This is a journey of my healing process and reaching out to help others. I have been on a journey of just existing to fully living and in the process of healing, forgiving and reconciling.
Wednesday, February 6, 2013
Wednesday
As I sat and watched the biggest looser Monday night I had a revelation. You see one of the contestants, Jackson, had a breakdown moment and in that moment he said he lived his whole life afraid to let people down and as a result is now fighting to get healthy as he turned to food. My great revelation was this: I have lived my whole life letting people down. At least that is what I was told growing up from my parents, from cruel kids at school and just the way this world treats people. So as a result I have lived my life to make sure that I do not rock the boat and cause grief for anyone.
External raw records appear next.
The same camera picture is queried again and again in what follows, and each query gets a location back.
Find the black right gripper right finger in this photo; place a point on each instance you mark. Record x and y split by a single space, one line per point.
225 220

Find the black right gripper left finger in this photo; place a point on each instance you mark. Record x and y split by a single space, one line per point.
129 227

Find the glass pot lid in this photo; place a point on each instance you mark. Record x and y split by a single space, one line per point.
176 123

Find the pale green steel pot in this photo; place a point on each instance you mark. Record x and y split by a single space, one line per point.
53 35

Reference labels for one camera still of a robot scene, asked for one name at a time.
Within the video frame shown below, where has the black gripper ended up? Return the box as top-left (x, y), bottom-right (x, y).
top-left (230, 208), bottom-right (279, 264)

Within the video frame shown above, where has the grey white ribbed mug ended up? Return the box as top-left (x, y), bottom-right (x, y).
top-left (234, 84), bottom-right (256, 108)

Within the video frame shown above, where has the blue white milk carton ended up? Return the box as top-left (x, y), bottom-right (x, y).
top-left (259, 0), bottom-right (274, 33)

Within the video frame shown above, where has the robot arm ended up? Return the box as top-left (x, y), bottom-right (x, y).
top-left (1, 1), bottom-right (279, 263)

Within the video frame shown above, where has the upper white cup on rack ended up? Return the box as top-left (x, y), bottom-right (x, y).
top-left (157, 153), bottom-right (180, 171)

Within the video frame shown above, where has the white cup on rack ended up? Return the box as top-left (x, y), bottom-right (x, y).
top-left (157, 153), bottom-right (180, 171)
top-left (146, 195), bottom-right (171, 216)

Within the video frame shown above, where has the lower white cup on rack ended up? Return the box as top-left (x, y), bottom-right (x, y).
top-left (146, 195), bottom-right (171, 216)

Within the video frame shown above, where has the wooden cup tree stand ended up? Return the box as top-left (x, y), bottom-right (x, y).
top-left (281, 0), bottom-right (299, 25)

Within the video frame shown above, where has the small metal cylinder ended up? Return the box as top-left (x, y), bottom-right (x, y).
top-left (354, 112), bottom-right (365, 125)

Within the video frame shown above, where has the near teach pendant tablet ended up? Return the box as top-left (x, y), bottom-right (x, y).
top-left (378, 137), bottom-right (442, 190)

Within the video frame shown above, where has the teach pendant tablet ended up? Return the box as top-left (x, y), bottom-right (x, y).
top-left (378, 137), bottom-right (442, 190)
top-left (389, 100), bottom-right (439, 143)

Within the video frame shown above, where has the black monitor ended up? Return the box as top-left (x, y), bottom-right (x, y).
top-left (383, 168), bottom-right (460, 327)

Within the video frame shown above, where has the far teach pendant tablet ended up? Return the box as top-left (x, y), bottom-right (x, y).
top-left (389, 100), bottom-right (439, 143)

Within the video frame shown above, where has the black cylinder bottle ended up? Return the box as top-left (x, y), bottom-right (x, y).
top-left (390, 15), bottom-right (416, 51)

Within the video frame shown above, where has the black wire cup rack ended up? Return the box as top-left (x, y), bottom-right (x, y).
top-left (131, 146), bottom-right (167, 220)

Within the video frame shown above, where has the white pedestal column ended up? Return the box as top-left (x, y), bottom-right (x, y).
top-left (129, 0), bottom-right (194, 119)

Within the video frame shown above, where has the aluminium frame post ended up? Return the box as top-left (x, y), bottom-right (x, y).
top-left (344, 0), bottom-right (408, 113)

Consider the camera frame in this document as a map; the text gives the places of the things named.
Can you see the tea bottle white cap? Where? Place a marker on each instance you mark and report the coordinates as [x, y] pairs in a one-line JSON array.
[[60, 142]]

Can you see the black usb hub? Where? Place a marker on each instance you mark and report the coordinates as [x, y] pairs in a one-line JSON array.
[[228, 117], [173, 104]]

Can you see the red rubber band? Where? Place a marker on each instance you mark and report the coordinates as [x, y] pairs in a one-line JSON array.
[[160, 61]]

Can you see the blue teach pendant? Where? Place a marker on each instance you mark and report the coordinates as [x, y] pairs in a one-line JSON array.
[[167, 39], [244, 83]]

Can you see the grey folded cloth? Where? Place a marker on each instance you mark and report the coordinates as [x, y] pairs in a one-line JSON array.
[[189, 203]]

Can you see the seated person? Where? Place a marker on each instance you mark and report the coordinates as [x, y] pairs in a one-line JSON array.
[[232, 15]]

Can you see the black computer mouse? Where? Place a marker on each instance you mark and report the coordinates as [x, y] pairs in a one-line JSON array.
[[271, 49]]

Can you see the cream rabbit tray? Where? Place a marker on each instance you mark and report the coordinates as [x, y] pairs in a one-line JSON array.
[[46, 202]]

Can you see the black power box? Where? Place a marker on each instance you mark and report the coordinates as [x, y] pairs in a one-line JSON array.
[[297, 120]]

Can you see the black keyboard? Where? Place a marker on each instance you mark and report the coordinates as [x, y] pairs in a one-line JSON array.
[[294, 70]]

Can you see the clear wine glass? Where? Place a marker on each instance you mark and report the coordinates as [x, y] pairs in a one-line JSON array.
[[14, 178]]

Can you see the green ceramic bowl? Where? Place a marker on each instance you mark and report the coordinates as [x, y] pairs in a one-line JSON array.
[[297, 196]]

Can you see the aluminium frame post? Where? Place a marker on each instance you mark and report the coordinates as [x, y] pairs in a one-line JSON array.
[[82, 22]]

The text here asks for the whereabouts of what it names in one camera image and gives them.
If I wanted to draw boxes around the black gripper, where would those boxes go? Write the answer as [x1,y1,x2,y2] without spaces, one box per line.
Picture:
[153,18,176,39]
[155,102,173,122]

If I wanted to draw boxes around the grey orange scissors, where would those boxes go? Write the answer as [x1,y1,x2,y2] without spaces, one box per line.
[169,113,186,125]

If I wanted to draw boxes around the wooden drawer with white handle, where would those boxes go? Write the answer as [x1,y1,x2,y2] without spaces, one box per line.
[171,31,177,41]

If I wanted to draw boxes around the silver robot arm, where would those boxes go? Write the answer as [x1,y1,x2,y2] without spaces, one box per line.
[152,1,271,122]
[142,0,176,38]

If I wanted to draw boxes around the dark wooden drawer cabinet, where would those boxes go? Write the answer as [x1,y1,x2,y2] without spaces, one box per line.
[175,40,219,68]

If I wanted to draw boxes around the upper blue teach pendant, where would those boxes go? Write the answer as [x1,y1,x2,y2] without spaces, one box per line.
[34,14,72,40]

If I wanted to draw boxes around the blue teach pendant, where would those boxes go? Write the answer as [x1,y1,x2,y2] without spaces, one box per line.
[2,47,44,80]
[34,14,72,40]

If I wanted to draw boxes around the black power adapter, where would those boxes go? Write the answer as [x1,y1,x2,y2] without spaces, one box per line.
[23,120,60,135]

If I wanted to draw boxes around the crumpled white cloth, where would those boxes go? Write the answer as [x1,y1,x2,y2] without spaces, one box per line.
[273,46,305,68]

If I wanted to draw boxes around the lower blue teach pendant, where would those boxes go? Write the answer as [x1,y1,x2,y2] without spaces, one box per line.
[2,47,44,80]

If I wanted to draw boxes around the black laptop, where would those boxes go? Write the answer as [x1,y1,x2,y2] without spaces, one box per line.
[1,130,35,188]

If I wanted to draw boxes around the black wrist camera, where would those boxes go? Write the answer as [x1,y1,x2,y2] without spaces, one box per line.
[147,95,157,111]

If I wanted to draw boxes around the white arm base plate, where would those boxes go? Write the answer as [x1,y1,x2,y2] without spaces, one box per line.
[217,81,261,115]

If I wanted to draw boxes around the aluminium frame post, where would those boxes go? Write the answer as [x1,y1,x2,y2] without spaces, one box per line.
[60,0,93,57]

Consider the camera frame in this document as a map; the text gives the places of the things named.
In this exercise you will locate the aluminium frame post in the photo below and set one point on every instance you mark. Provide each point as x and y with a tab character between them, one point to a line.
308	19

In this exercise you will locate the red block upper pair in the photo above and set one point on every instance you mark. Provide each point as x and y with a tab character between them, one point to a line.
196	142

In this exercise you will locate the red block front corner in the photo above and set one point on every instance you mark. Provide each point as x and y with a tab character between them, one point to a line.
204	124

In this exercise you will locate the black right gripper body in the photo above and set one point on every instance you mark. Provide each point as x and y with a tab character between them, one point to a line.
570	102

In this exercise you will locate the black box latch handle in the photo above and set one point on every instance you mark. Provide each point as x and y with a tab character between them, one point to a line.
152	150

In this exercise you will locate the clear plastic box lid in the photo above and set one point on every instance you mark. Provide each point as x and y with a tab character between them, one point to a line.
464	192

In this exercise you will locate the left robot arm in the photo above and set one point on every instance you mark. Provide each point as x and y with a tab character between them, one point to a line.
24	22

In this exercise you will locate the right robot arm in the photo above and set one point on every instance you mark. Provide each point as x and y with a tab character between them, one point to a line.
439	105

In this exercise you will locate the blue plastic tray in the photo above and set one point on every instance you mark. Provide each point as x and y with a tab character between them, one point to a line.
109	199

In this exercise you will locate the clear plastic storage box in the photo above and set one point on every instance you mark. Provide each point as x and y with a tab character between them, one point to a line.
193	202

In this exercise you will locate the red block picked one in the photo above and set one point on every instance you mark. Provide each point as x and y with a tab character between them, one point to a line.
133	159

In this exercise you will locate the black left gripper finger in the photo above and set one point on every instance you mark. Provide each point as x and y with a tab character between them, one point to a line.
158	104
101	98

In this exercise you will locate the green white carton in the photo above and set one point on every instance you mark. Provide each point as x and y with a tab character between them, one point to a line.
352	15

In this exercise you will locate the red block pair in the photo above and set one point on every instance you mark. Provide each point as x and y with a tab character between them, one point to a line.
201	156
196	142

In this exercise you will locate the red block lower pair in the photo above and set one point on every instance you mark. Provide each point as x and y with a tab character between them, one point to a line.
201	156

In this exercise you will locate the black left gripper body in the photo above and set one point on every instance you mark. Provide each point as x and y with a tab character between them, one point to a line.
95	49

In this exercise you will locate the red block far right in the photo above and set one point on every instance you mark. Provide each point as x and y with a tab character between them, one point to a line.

I lived to please people at all cost and when I didn't then of course that just reiterated the script that I was not good enough and would never amount. So now as I know this I am trying to live my life for Christ and rewrite the script in my head. I still have a long ways to go but as each day is a new day to continue in this new frame of mind I continue to put one foot in front of the other. I am learning more and more about myself. I just wish that some people could see it to. As I still grieve the loss of the relationship of my mother I find myself struggling to not write a long letter or just go to her in person and let her have it. I know this is not the answer so I continue to trust in God and keep giving it to Him. This is a daily battle and sometimes a minute by minute battle. But now I know a little more about me and that means I am moving forward. I have found that writing is a good way to release the anger, bitterness and hatred that I have bottled up and want to release sometimes on people. As I write I don't hurt anyone and I still get it out. When I feel I have finished releasing whatever it is I have to release then I will have a nice fire to put and end to the past. Then I will have to find a way to celebrate the future, that I know will still have its struggles, but am looking forward to walking through it in a different light. I only hope this is helping someone out there. I still struggle to get the words down so you can understand and still have a hesitancy of what some people may think of me. I am pushing through though and cannot worry about what other people think of me. All I need to worry about is what God thinks of me. God Bless!